L'organisme Cactus prévoit ouvrir un premier site d'injection supervisée (SIS) pour toxicomanes à Montréal d'ici à l'été prochain. Il mettra bientôt sur pied un comité de «bon voisinage» afin de rallier la communauté à son projet.

Mardi, le ministre de la Santé et des Services sociaux, Yves Bolduc, a donné le feu vert à l'implantation de SIS, dans la foulée d'un jugement de la Cour suprême. Il a toutefois fixé une condition: tout projet devra respecter le principe de «l'acceptabilité sociale».

«C'est déjà un facteur dont on tient compte dans la mise en place de nos services», a affirmé hier Jean-François Mary, responsable de l'organisation communautaire chez Cactus.

Le comité de bon voisinage servira à obtenir un consensus autour du projet. Il réunira entre autres des résidants, des commerçants, des représentants de l'UQAM, de la Ville de Montréal, du centre de santé et de services sociaux Jeanne-Mance et du poste de quartier 21 du SPVM. «On veut valider que l'offre de services leur convienne et déterminer quels paramètres on peut ajuster pour que le projet soit plus acceptable pour eux. On veut voir les irritants possibles et agir avant que le feu soit pris», a indiqué M. Mary.

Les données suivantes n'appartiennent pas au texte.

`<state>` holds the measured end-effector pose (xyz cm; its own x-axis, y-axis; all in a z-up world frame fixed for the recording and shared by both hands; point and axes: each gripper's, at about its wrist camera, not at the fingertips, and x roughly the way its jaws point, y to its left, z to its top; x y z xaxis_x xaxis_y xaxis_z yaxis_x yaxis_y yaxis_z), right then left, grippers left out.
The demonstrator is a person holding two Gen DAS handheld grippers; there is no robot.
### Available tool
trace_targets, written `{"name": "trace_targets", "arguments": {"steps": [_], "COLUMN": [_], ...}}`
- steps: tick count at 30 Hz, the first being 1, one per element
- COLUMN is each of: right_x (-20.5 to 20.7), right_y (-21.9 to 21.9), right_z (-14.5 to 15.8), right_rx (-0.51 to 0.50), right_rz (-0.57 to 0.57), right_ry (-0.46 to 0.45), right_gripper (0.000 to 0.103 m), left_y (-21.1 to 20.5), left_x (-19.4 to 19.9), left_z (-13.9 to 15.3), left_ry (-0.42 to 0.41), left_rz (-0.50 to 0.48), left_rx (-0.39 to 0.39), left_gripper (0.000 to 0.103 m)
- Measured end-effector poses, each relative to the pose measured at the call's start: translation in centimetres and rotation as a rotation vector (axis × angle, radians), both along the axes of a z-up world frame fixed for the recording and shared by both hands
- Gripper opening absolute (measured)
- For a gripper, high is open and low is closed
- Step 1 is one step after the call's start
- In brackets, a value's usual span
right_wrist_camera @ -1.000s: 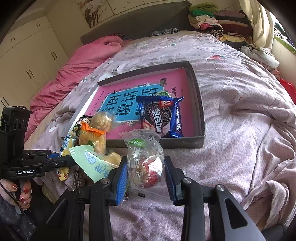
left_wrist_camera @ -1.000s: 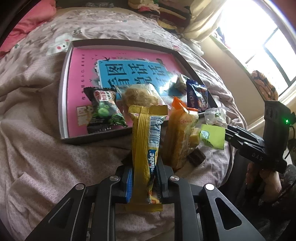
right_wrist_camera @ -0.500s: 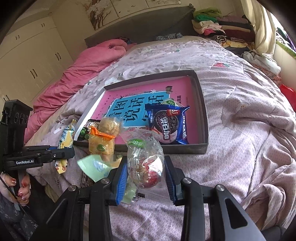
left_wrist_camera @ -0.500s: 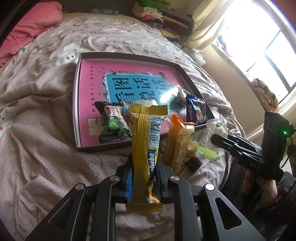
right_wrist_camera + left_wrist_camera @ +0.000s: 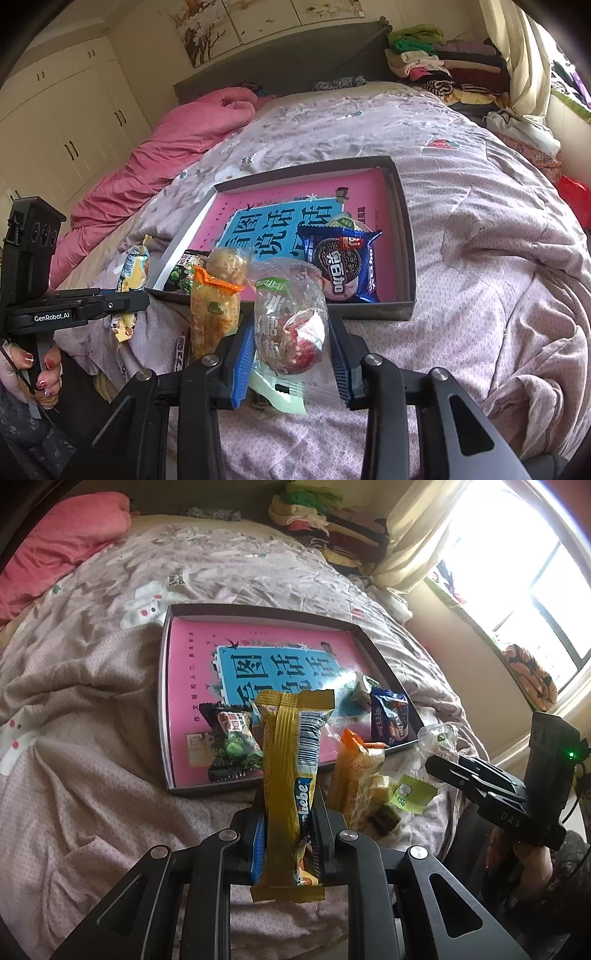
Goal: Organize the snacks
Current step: 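Lift both held snacks up from the pile toward the pink tray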
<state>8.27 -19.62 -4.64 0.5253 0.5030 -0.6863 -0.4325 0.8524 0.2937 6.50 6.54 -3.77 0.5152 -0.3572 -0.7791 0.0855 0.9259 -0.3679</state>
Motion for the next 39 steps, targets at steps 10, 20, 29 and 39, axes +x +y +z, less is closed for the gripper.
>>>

Il ne s'attend pas à une vive opposition. «Il y a des gens qui ont des appréhensions. Mais des opposants farouches, dans notre quartier, il n'y en a pas réellement.» La Corporation de développement urbain du Faubourg Saint-Laurent, qui regroupe entre autres des commerçants, estime que le projet de Cactus est «justifié» et «intéressant». Mais elle a «des inquiétudes au sujet de la façon dont ça va être mis en place et des effets sur le terrain», a affirmé son directeur général, Jérôme Vaillancourt, refusant d'aller plus loin pour l'instant. Il a salué la création d'un comité de bon voisinage.

Cactus veut ouvrir un SIS dans ses locaux situés à l'angle des rues Sanguinet et Sainte-Catherine, dans le centre-ville. Il y fait déjà la distribution de seringues. De 100 à 150 personnes utilisent le service chaque soir. Cactus ne s'attend pas à une hausse de l'affluence avec l'ouverture d'un SIS. Il embaucherait des infirmières pour superviser les toxicomanes qui s'injectent leur drogue. Le service serait financé par l'État.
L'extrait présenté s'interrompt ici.